Muffinkowa akcja rozpoczęła się kilka dni temu i już pojawiają się pierwsze przepisy dla dbających o linię łasuchów. Postanowiłam dzisiaj sama przygotować porcję dietetycznego podwieczorku. Mówiąc szczerze, moje dzisiejsze babeczki powstały z resztek, które znalazłam w domu po powrocie z wakacji. Ale mogę je spokojnie polecić – wyszły smaczne i nawet całkiem ładnie wyglądają! Ich przygotowanie zajęło mi dosłownie kilka minut.
Zgodnie z zasadami akcji, moje muffinki nie zawierają pszennej mąki ani białego cukru!

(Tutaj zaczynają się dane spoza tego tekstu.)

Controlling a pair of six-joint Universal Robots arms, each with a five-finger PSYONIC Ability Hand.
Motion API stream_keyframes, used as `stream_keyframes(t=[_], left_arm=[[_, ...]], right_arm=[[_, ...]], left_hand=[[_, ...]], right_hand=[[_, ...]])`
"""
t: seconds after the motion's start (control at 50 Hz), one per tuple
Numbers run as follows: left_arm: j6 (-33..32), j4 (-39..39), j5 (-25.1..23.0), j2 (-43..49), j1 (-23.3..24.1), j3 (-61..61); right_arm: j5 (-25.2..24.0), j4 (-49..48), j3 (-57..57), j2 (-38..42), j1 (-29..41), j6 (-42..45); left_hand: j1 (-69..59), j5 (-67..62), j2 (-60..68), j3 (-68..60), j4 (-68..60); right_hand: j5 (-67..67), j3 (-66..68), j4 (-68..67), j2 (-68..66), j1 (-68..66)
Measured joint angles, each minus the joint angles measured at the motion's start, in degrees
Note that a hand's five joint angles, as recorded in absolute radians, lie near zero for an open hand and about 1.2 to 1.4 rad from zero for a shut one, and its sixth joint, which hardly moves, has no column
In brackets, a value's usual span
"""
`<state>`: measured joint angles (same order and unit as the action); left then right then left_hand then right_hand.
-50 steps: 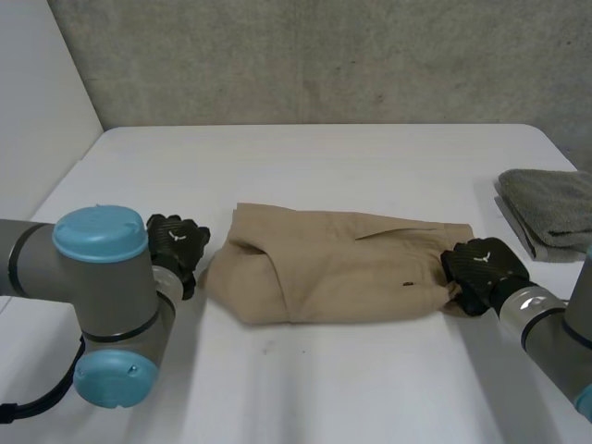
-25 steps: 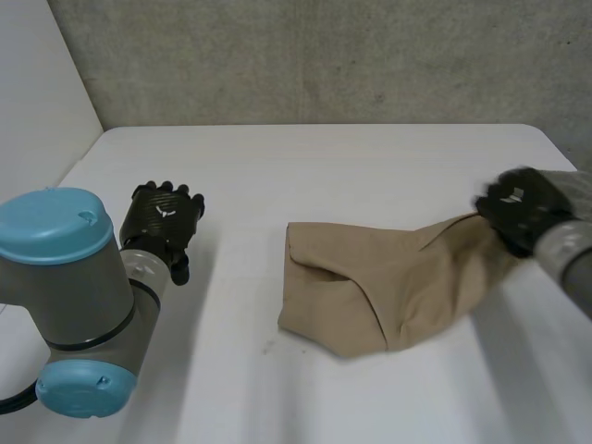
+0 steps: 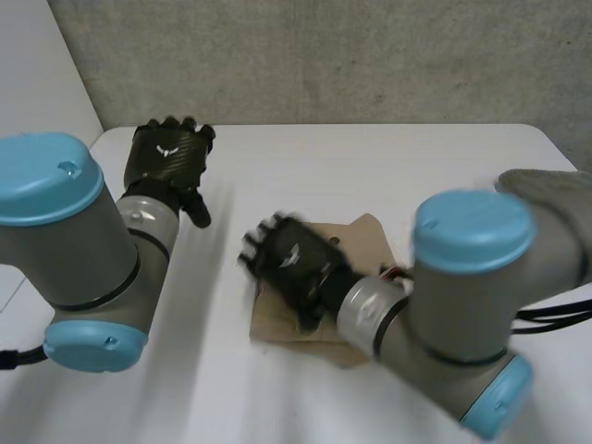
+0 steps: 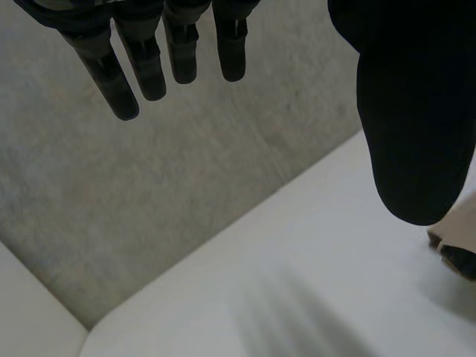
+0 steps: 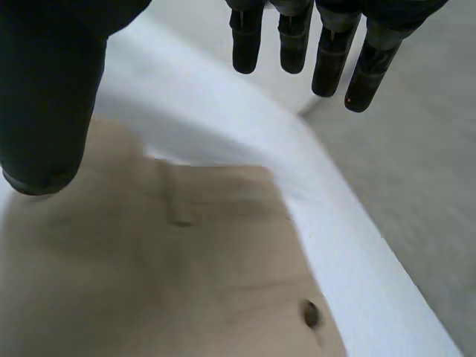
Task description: Fold the laundry.
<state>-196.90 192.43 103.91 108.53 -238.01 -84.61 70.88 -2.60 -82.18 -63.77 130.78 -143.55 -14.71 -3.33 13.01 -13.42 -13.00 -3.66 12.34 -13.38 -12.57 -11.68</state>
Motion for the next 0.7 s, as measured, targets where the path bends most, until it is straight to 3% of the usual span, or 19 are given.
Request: stream_keyframes(t=[0.02,0.06,0.12,0.2,0.38,0.7], left_arm=[[0.10,0.01,-0.01,0.15,0.72,1.31],[0.16,0.01,-0.01,0.25,1.13,2.02],[0.87,0.00,-0.08,0.98,3.13,5.01],[2.68,-0.54,-0.50,3.09,5.86,8.12],[8.52,-7.53,-3.84,12.53,11.20,12.85],[8.36,-17.38,-3.34,23.85,10.95,15.42]], right_arm=[[0.10,0.14,0.25,-2.00,-2.39,-6.90],[0.15,0.28,0.32,-3.27,-3.97,-11.20],[0.21,1.83,0.41,-7.45,-9.70,-25.23],[0.19,5.15,0.39,-9.22,-14.18,-32.16],[0.38,9.19,1.03,-3.37,-17.39,-28.33],[3.76,8.66,2.04,9.60,-16.42,-19.92]], left_hand=[[0.00,0.00,0.00,0.00,0.00],[0.00,0.00,0.00,0.00,0.00],[0.00,0.00,0.00,0.00,0.00],[0.00,0.00,0.00,0.00,0.00],[0.00,-0.02,0.00,0.00,0.00],[0.00,-0.01,0.00,0.00,-0.01]], right_hand=[[0.00,0.00,0.00,0.00,0.00],[0.00,0.00,0.00,0.00,0.00],[0.00,0.00,0.00,0.00,0.00],[0.00,0.00,0.00,0.00,0.00],[0.00,0.00,0.00,0.00,0.00],[0.32,-0.77,0.00,0.00,1.51]])
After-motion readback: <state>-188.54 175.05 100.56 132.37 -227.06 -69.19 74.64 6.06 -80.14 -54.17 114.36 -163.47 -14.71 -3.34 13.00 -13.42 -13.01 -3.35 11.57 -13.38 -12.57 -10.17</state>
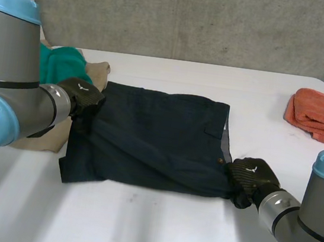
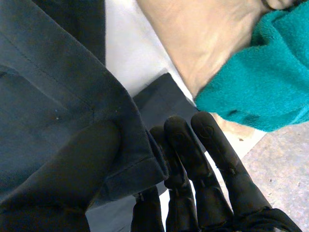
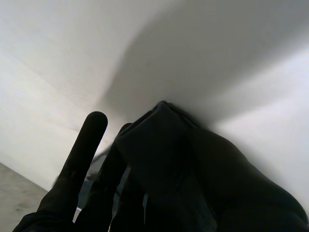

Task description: Fold the laundry.

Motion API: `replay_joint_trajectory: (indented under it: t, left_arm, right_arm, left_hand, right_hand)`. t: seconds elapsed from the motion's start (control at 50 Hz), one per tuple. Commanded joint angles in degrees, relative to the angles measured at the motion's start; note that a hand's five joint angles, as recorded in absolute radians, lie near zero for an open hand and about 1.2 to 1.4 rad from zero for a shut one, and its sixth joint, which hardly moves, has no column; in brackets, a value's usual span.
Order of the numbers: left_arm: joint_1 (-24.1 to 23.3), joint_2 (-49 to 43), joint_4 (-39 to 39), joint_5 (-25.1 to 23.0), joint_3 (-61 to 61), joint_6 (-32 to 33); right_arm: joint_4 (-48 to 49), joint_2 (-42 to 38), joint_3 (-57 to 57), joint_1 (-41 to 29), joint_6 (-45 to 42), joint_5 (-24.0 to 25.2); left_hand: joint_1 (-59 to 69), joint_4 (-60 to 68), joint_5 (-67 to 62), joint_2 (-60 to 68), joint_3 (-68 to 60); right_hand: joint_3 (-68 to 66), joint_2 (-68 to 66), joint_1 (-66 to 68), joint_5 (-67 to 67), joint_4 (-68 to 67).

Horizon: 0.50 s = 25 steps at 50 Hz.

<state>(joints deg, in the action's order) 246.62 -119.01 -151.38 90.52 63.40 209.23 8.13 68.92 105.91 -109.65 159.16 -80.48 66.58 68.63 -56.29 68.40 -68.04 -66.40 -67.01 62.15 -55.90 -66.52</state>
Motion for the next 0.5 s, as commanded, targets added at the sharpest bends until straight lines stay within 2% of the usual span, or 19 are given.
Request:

Do przygotowania 12 babeczek potrzebujemy następujących składników:
- 3 jajka
- 4 łyżki mielonych otrębów owsianych
- 1 łyżkę skrobi kukurydzianej
- 2 łyżki owocowego jogurtu bez dodatku cukru
- 1 łyżeczka proszku do pieczenia
- 1 płaska łyżeczka cukru brzozowego
- 7 suszonych daktyli
- Odrobina zapachu cytrynowego dla dodania pięknego zapachu
- Szczypta pestek słonecznika i tartej skórki pomarańczowej do posypania
Wszystkie suche składniki mieszamy w misce razem z jogurtem. Żółtka oddzielamy od białek i dodajemy do pozostałych składników. Daktyle kroimy na drobne kawałeczki. Białka ubijamy na sztywną pianę i delikatnie mieszając łączymy z pozostałą masą. Dodajemy odrobinę aromatu cytrynowego, ciągle delikatnie mieszając. Przelewamy masę do silikonowych foremek, posypujemy odrobiną pestek słonecznika i tartą skórką pomarańczową a następnie wstawiamy do nagrzanego do 180°C piekarnika na ok. 20 minut. Gdy muffinki się zarumienią, wyciągamy je z piekarnika i odstawiamy do wystygnięcia.
Tak jak wszystkie słodkie babeczki, doskonale będą smakowały z mlekiem!
zakochałam się <3 muszę je zrobić. tak! jutro na pewno je zrobię
Muffinki są idealne nie tylko na deser 🙂 Twoje wyglądają bardzo smacznie ;D
Od jakiegoś czasu chodzą za mną takie muffinki 🙂 Twoje wyglądają baaaardzo kusząco ;D
Takie muffiny w wersji dietetycznej muszą być bardzo smaczne 🙂 Pozdrawiam i zapraszam do siebie :>
dla mnie bomba! a skąd takie śliczne osłonki na babeczki? 🙂
Osłonki do babeczek kupiłam w internetowym sklepie Scandi Loft – polecam:) http://www.scandiloft.pl/sklep/index.php/foremki-19/foremki-tekturowe/papilotki-wolnostojace-blekitne.html
Fajny przepis, chociaż martwi mnie ilośc żółtek – ostatecznie to strasznie dużo cholesterolu jak na dietetyczne danie ;).
1/4 żółtka na 1 babeczkę – jak dla mnie to nie taka straszna ilość, w końcu nie zjadamy wszystkich babeczek na raz! Są różne zdania na temat jajek na diecie, ja ich nie unikam!